→ Assignment: Copy every line from the data below in which the string "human" can be found.
——————————
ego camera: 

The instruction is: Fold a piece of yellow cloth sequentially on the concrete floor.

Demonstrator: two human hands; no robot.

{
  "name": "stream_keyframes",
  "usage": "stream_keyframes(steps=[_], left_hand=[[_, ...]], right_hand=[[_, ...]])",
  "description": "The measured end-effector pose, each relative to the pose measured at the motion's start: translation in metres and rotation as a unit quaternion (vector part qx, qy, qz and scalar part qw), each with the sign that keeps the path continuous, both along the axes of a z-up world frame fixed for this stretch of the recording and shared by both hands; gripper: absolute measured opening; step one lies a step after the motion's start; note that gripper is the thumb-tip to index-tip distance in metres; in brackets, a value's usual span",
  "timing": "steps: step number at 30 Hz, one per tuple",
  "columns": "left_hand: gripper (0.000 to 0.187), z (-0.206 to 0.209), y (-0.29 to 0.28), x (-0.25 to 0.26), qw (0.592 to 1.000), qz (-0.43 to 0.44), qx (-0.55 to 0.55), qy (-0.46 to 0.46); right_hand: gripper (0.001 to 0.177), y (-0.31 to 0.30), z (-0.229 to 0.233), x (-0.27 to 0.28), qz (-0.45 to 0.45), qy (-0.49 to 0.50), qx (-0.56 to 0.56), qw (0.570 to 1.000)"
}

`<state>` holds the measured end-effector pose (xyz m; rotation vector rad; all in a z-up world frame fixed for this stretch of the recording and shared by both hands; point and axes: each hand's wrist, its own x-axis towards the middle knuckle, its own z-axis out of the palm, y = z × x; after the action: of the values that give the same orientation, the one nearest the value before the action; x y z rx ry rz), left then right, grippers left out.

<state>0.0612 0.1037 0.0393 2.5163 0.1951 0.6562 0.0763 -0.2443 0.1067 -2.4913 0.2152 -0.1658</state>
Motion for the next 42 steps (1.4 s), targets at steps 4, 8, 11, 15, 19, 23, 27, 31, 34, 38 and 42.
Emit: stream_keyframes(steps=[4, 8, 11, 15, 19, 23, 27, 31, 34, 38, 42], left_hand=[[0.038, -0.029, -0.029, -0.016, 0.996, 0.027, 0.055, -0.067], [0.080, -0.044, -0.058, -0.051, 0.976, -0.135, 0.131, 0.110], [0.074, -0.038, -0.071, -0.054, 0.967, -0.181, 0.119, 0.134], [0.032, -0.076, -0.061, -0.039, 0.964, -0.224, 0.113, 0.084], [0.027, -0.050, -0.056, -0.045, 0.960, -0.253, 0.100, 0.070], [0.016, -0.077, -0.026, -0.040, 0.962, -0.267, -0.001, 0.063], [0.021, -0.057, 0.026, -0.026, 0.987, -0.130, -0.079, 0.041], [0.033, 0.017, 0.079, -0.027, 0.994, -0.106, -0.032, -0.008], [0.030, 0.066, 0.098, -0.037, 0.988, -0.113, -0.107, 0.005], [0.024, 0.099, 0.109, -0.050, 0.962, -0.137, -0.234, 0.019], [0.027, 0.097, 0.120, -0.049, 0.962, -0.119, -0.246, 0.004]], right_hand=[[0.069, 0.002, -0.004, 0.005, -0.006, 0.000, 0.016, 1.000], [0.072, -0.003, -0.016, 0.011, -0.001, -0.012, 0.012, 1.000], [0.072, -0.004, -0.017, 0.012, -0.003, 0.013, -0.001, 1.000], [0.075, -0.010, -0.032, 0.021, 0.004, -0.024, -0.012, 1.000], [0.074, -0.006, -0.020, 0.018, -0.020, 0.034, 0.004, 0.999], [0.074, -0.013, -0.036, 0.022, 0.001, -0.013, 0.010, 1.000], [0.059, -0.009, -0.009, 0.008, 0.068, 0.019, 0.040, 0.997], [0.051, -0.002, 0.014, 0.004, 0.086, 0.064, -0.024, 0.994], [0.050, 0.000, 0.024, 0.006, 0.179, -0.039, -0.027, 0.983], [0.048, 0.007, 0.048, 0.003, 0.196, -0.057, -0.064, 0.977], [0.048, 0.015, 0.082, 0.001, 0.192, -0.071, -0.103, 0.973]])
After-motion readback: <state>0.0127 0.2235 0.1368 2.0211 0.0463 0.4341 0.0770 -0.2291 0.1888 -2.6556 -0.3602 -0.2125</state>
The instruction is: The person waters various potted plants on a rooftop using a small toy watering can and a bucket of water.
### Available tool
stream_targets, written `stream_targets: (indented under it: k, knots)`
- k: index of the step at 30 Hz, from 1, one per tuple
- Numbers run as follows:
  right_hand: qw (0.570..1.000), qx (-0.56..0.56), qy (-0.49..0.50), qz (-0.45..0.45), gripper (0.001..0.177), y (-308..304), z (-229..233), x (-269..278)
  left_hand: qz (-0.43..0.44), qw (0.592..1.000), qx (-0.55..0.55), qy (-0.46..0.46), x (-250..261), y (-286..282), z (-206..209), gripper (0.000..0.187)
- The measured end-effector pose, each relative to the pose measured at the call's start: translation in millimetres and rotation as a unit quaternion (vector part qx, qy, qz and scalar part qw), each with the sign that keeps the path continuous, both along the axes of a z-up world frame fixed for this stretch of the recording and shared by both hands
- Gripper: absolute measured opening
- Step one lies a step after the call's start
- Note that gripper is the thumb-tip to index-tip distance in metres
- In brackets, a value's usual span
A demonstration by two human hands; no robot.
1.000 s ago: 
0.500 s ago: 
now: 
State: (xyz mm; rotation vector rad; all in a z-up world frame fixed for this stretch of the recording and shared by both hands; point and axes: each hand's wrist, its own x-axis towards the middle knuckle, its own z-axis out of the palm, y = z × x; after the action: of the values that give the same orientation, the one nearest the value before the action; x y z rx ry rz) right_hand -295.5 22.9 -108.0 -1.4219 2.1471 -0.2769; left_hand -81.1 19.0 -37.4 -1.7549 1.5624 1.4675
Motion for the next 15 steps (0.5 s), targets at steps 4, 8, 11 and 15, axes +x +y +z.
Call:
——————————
→ Finished task:
Demonstrator: two human hands; no robot.
A demonstration by two human hands; no robot.

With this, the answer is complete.